The IEA’s Net Zero by 2050 roadmap outlines a 75% fall in the demand for oil between 2020 and 2050. It would be an understatement to say that Saudi Arabia doesn’t find this scenario likely; in July 2021, Saudi energy minister Prince Abdulaziz bin Salman dismissed the report as “La La Land”. Under a less dramatic scenario based on existing and planned net zero pledges, the IEA foresees a 10% drop in demand by 2050. In contrast, Wood Mackenzie’s long term demand outlook sees an increase of 6.2% during the same period.

Given the uncertainty on the demand side, the priority for Saudi Arabia will be to make its upstream sector as competitive as possible by continuing to lower its carbon intensity while benefitting from low lifting costs.
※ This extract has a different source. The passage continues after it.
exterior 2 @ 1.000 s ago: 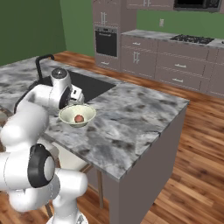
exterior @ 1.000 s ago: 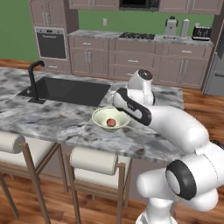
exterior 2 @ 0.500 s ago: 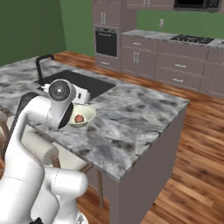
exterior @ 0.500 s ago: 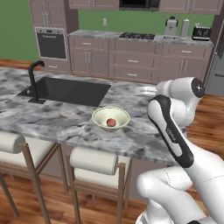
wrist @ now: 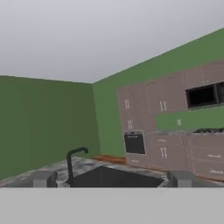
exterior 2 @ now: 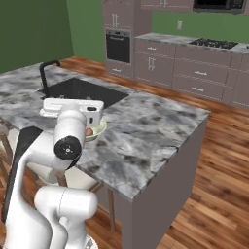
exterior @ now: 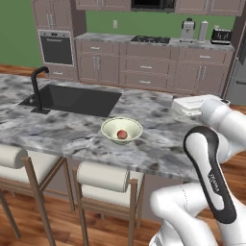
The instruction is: Retrieve the peach and mango from the fridge and place them into the bowl on the dining table.
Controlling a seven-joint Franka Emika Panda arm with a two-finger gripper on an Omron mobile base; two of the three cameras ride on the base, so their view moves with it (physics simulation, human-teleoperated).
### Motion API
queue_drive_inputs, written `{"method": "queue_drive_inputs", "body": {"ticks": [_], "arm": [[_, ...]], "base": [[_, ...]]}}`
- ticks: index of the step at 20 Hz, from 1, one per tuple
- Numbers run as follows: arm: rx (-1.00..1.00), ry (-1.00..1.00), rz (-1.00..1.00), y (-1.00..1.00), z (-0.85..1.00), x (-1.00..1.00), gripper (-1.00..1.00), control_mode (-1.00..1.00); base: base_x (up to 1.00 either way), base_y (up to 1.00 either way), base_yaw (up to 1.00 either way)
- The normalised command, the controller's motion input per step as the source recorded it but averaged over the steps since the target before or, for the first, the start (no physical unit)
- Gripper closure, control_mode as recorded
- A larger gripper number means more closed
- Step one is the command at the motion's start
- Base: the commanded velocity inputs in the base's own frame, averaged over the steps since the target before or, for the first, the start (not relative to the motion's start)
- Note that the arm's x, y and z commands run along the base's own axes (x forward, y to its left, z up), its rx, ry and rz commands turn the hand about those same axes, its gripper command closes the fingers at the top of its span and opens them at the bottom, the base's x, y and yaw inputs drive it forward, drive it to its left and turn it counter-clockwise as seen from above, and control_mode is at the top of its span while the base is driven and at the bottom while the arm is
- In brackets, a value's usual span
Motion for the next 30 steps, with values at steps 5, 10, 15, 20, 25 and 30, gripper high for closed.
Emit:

In addition, there is little doubt that Saudi Arabia is hoping that pressure from governments and investors will gradually bring down production among the majors, leaving Saudi Arabia with greater market share.

Spare capacity integral to Saudi oil policy

Despite concerns over COVID-19 and the impact of the energy transition, there are several reasons why the planned production capacity increase will ultimately be delivered.

First, Saudi Arabia’s ability to increase production and exports rapidly is what gives it the ability to actively manage the oil market and impact prices.

Second, spare capacity is a crucial tool in compelling other producers to participate in collective action. Producers know that Saudi Arabia can use its spare capacity to revert to a strategy based on maximising its market share. This implicit threat is also one of the few ways in which Saudi Arabia can enforce compliance during production cut agreements. Although attempts to rapidly capture market share have backfired more often than not – including most notably in 1986, 1997, 2015 and 2020 – it remains a credible threat.

Third, spare capacity also offers the potential for upside in the event of sudden supply shocks and shortages. For example, the energy transition – if slower than anticipated – could leave supply elsewhere falling at faster rate than demand for oil.

Risk of sudden shift will be higher in 2022

As we cautioned before the March 2020 oil price war, the risk of unpredictable oil policy decisions has increased as a result of the shift to a more centralised system of governance under the de-facto leadership of Crown Prince Mohamad bin Salman.

But for now, there is little to suggest that Saudi Arabia will change tack and abandon its focus on market stability and price management. Costs associated with Vision 2030 and high levels of state spending mean that despite being one of the world’s lowest-cost producers, Saudi Arabia is highly sensitive to a fall in the price of oil. In parallel, falling reserves have made the initial pain of low oil prices associated with a market share-based strategy more difficult to bear.

The rift with the UAE in July 2021 nonetheless underscored that as the impact of COVID-19 wanes, cracks are likely to emerge within OPEC+ as producers will want to exit the agreement at different stages. If and when that happens, Saudi Arabia will be in a stronger position with a higher production capacity. This will be the case whether the intention is to capture a greater share of the market or again use its capacity to compel producers to continue cooperation.